### DATASET RECORDS
-*-*-

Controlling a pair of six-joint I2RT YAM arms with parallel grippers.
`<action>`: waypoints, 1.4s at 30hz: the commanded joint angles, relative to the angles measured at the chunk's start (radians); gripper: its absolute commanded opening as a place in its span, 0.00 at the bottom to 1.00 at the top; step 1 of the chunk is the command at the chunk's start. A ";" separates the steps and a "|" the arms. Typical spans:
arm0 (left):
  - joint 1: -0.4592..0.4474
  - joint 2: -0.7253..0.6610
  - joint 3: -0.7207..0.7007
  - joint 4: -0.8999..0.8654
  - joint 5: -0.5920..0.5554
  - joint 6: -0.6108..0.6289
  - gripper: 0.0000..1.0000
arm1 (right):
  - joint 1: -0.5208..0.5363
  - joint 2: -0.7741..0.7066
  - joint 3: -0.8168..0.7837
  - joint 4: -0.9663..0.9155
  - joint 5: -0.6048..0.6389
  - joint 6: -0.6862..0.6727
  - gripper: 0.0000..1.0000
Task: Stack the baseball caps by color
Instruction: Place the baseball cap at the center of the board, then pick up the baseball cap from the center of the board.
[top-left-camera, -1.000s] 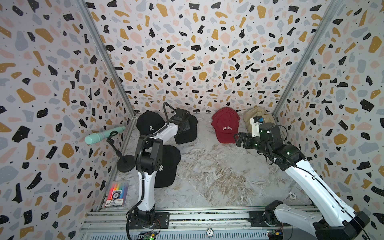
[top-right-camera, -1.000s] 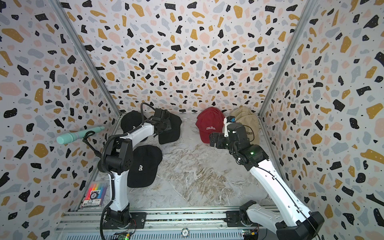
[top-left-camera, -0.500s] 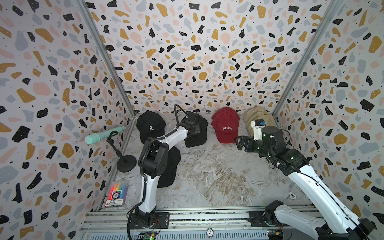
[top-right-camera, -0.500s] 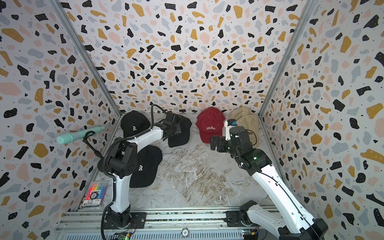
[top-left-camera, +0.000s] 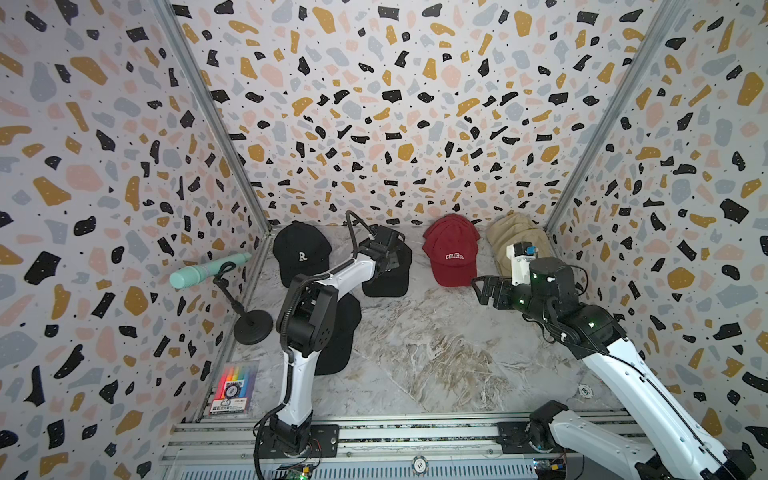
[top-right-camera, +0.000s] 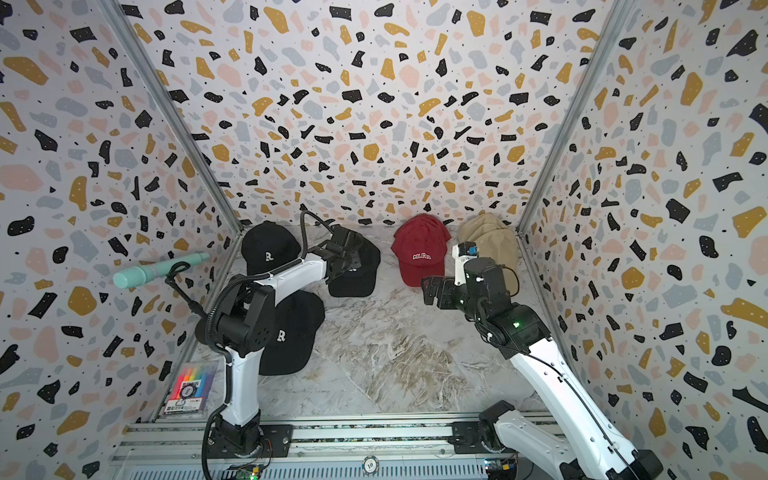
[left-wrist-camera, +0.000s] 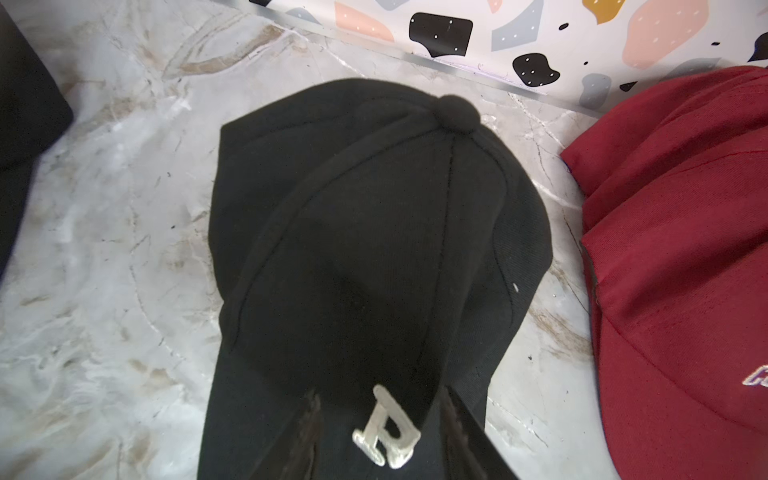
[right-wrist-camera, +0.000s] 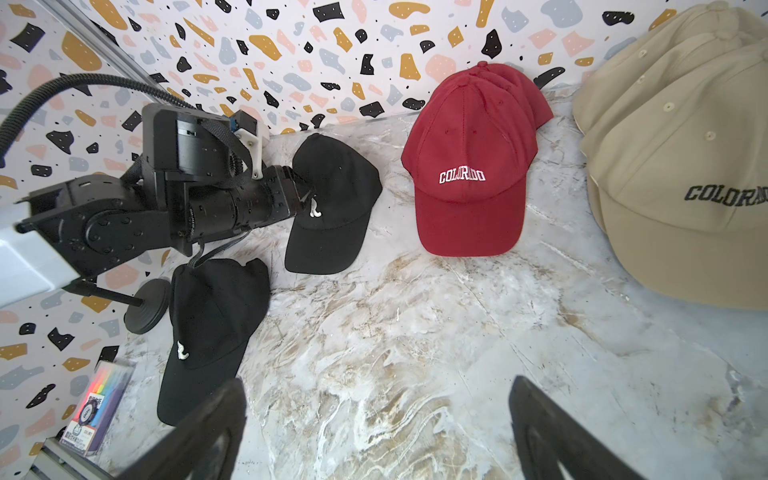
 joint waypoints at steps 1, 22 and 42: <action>-0.007 -0.067 -0.020 -0.001 0.003 -0.003 0.48 | -0.003 -0.010 0.008 -0.024 -0.008 -0.020 0.99; 0.004 -0.829 -0.646 -0.360 -0.248 0.159 0.78 | 0.029 0.296 0.135 0.149 -0.308 -0.135 0.99; 0.153 -0.832 -0.891 -0.130 -0.134 0.161 0.74 | 0.075 0.371 0.215 0.124 -0.293 -0.156 0.99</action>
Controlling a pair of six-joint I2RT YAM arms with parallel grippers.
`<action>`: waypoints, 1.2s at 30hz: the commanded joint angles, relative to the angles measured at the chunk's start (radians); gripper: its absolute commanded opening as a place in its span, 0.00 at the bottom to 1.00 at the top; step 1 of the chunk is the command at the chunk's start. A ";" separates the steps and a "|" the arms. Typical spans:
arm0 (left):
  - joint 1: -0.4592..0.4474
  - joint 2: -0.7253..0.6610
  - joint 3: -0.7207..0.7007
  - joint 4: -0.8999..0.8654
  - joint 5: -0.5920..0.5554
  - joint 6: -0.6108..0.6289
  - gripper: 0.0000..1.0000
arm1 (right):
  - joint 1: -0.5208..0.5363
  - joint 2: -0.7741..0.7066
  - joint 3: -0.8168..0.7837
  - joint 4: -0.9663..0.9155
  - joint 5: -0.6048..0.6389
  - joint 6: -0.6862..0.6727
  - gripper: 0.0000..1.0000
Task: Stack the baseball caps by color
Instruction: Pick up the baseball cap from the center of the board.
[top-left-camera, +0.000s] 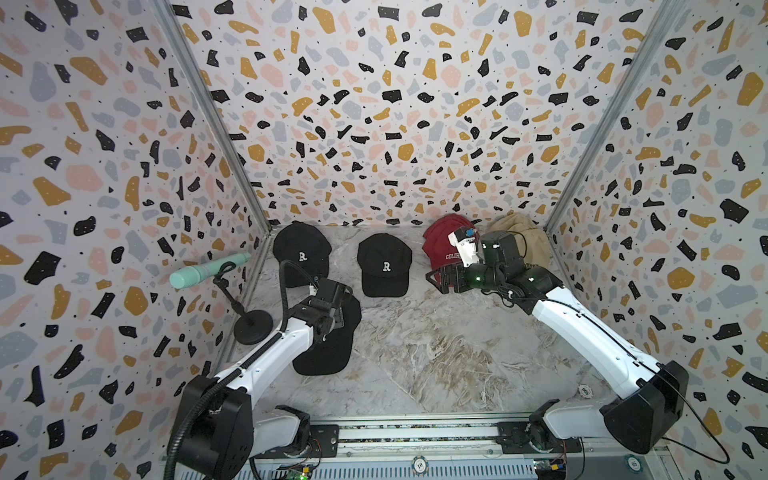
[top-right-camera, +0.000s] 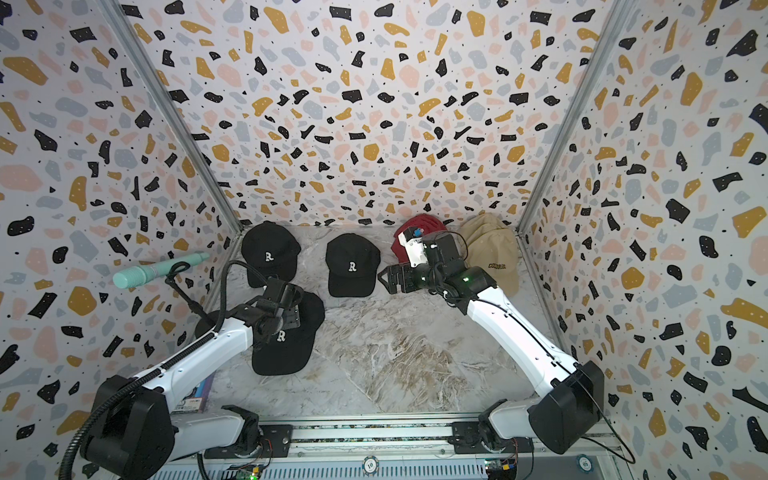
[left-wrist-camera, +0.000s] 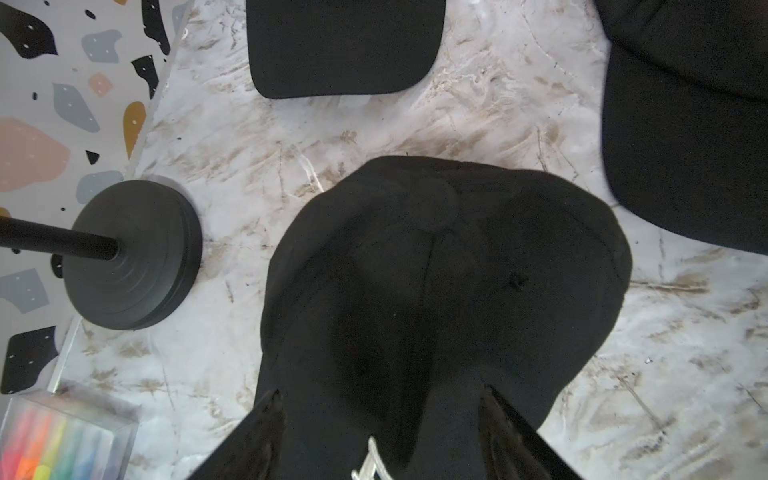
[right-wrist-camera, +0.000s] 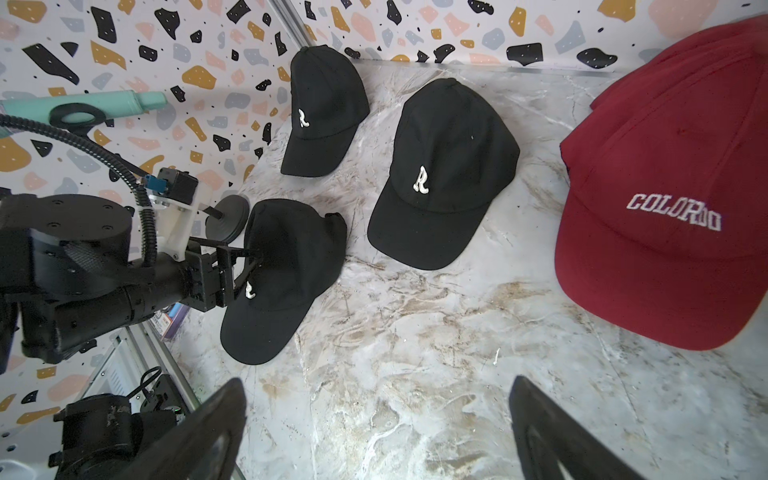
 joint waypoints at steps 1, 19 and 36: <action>0.018 0.019 -0.039 0.074 0.041 0.023 0.73 | 0.002 -0.025 0.032 -0.014 0.019 -0.013 0.99; 0.041 0.044 -0.016 0.097 0.086 0.025 0.07 | 0.040 -0.018 0.034 -0.017 -0.001 0.045 0.99; 0.011 -0.014 0.258 0.016 0.169 -0.108 0.00 | 0.074 -0.051 0.027 -0.047 0.094 0.077 0.99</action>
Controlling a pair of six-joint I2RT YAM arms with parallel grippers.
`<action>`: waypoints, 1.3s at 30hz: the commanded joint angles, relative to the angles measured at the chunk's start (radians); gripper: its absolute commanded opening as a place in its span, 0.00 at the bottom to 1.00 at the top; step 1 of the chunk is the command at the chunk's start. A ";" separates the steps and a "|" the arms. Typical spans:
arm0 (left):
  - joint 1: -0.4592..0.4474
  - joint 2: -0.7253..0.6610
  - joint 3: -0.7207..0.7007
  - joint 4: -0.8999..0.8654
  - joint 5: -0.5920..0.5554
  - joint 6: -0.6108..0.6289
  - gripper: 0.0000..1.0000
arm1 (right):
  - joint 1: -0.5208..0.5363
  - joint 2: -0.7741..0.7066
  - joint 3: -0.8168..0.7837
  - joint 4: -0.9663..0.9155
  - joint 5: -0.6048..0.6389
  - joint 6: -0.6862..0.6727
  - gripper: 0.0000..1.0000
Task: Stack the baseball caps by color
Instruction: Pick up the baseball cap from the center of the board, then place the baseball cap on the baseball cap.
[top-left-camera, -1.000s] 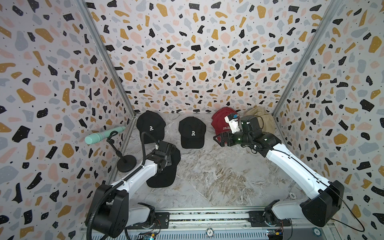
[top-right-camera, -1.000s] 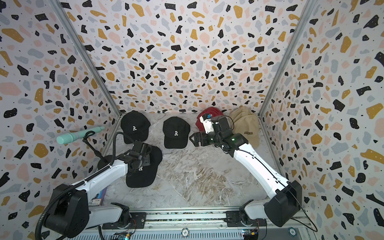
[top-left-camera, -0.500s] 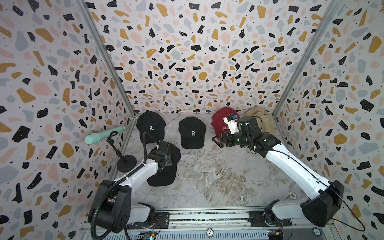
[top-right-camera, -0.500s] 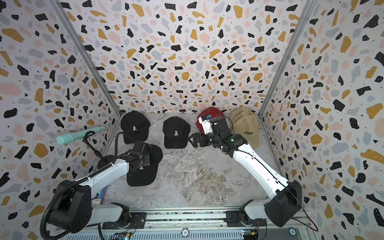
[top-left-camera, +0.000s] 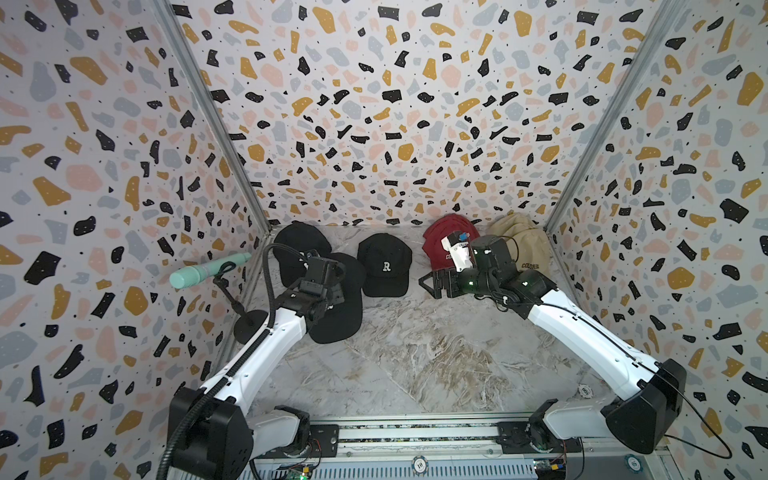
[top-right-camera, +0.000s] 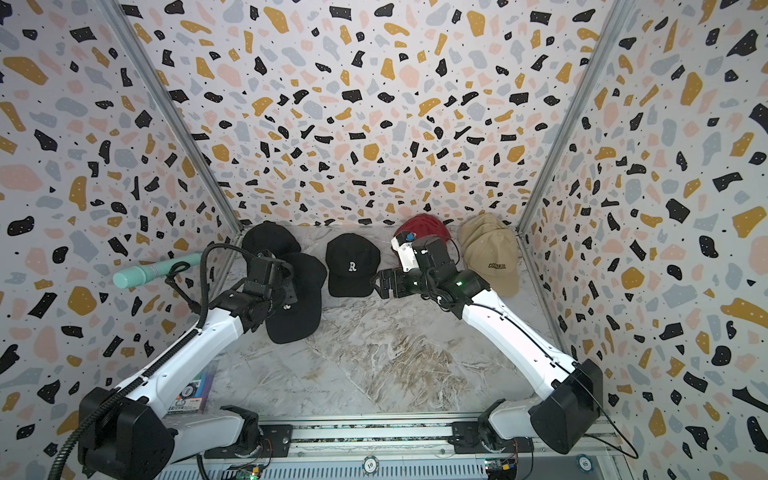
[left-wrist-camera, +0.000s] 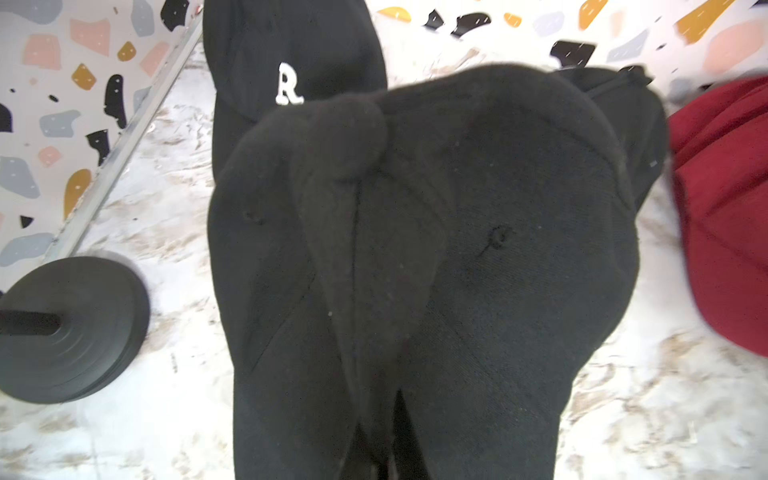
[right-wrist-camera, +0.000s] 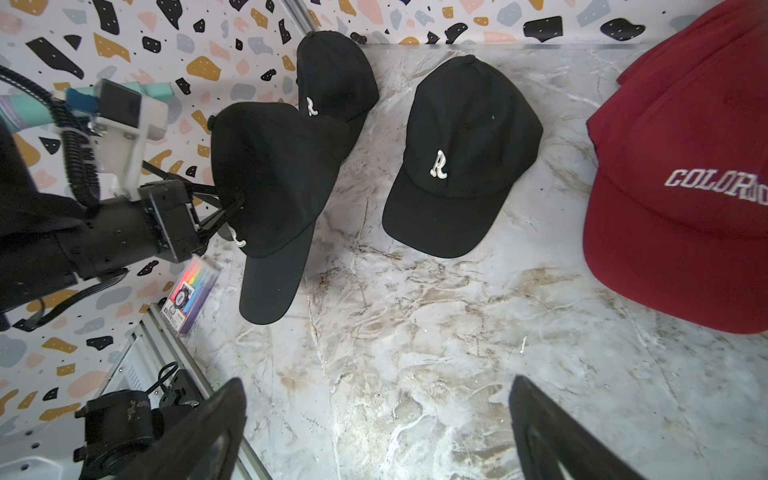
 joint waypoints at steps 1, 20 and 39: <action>-0.026 0.020 0.062 0.016 0.034 -0.050 0.00 | -0.001 -0.054 0.027 -0.041 0.045 0.003 0.99; -0.203 0.347 0.288 0.115 -0.042 -0.097 0.00 | -0.104 -0.179 -0.022 -0.099 0.064 -0.006 0.99; -0.253 0.612 0.491 0.093 -0.070 -0.056 0.00 | -0.219 -0.204 -0.042 -0.128 0.032 -0.031 0.99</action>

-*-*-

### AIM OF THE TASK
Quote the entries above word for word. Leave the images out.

### ANSWER TO THIS PROBLEM
Controlling a pair of six-joint I2RT YAM arms with parallel grippers.
`<action>`: waypoints, 1.4s at 30hz: the commanded joint angles, relative to the angles measured at the chunk's start (radians); gripper: its absolute commanded opening as a place in its span, 0.00 at the bottom to 1.00 at the top; step 1 of the chunk is the command at the chunk's start. A ";" separates the steps and a "|" the arms. Typical spans:
arm0 (left):
  - joint 1: -0.4592..0.4474
  - joint 2: -0.7253..0.6610
  - joint 3: -0.7207..0.7007
  - joint 4: -0.8999..0.8654
  - joint 5: -0.5920..0.5554
  - joint 6: -0.6108..0.6289
  - gripper: 0.0000..1.0000
arm1 (right):
  - joint 1: -0.5208..0.5363
  - joint 2: -0.7741..0.7066
  - joint 3: -0.8168..0.7837
  - joint 4: -0.9663..0.9155
  - joint 5: -0.6048..0.6389
  - joint 6: -0.6862..0.6727
  - gripper: 0.0000..1.0000
Task: Stack the baseball caps by color
Instruction: Place the baseball cap at the center of the board, then pick up the baseball cap from the center of the board.
[top-left-camera, -1.000s] 
[top-right-camera, -1.000s] 
[top-left-camera, -0.500s] 
[top-right-camera, -0.500s] 
[top-left-camera, +0.000s] 
[top-right-camera, +0.000s] 
[left-wrist-camera, +0.000s] 
[right-wrist-camera, +0.000s] 
 joint waypoints at steps 1, 22 and 42: <action>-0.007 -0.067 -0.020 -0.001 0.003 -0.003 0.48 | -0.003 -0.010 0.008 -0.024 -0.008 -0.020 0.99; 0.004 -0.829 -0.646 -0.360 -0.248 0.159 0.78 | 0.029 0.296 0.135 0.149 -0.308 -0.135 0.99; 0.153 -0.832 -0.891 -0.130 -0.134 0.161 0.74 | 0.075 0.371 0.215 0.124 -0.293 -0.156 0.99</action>
Controlling a pair of six-joint I2RT YAM arms with parallel grippers.
`<action>`: waypoints, 1.2s at 30hz: the commanded joint angles, relative to the angles measured at the chunk's start (radians); gripper: its absolute commanded opening as a place in its span, 0.00 at the bottom to 1.00 at the top; step 1 of the chunk is the command at the chunk's start. A ";" separates the steps and a "|" the arms. Typical spans:
arm0 (left):
  - joint 1: -0.4592..0.4474
  - joint 2: -0.7253..0.6610
  - joint 3: -0.7207..0.7007
  - joint 4: -0.8999..0.8654
  - joint 5: -0.5920..0.5554
  - joint 6: -0.6108..0.6289
  - gripper: 0.0000..1.0000
arm1 (right):
  - joint 1: -0.5208..0.5363
  - joint 2: -0.7741..0.7066
  - joint 3: -0.8168..0.7837
  - joint 4: -0.9663..0.9155
  - joint 5: -0.6048..0.6389
  - joint 6: -0.6862..0.6727
  - gripper: 0.0000..1.0000
Task: Stack the baseball caps by color
Instruction: Pick up the baseball cap from the center of the board.
[top-left-camera, +0.000s] 
[top-right-camera, +0.000s] 
[left-wrist-camera, +0.000s] 
[right-wrist-camera, +0.000s] 
 joint waypoints at steps 1, 19 and 36: <action>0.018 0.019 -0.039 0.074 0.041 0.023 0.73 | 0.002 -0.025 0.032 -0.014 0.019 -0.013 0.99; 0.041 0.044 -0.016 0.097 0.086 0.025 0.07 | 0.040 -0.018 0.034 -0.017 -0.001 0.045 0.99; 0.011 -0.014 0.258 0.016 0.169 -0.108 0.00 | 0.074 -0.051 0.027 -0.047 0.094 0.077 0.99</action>
Controlling a pair of six-joint I2RT YAM arms with parallel grippers.
`<action>`: waypoints, 1.3s at 30hz: the commanded joint angles, relative to the angles measured at the chunk's start (radians); gripper: its absolute commanded opening as a place in its span, 0.00 at the bottom to 1.00 at the top; step 1 of the chunk is the command at the chunk's start. A ";" separates the steps and a "|" the arms. Typical spans:
arm0 (left):
  - joint 1: -0.4592..0.4474
  - joint 2: -0.7253..0.6610
  - joint 3: -0.7207..0.7007
  - joint 4: -0.8999..0.8654
  - joint 5: -0.5920..0.5554
  - joint 6: -0.6108..0.6289
  - gripper: 0.0000..1.0000
arm1 (right):
  - joint 1: -0.5208..0.5363
  - joint 2: -0.7741..0.7066
  - joint 3: -0.8168..0.7837
  - joint 4: -0.9663..0.9155
  - joint 5: -0.6048..0.6389
  - joint 6: -0.6862..0.6727
  - gripper: 0.0000..1.0000
Task: Stack the baseball caps by color
Instruction: Pick up the baseball cap from the center of the board, then place the baseball cap on the baseball cap.
[top-left-camera, -1.000s] 
[top-right-camera, -1.000s] 
[top-left-camera, -0.500s] 
[top-right-camera, -0.500s] 
[top-left-camera, +0.000s] 
[top-right-camera, +0.000s] 
[left-wrist-camera, +0.000s] 
[right-wrist-camera, +0.000s] 
 joint waypoints at steps 1, 20 and 39: <action>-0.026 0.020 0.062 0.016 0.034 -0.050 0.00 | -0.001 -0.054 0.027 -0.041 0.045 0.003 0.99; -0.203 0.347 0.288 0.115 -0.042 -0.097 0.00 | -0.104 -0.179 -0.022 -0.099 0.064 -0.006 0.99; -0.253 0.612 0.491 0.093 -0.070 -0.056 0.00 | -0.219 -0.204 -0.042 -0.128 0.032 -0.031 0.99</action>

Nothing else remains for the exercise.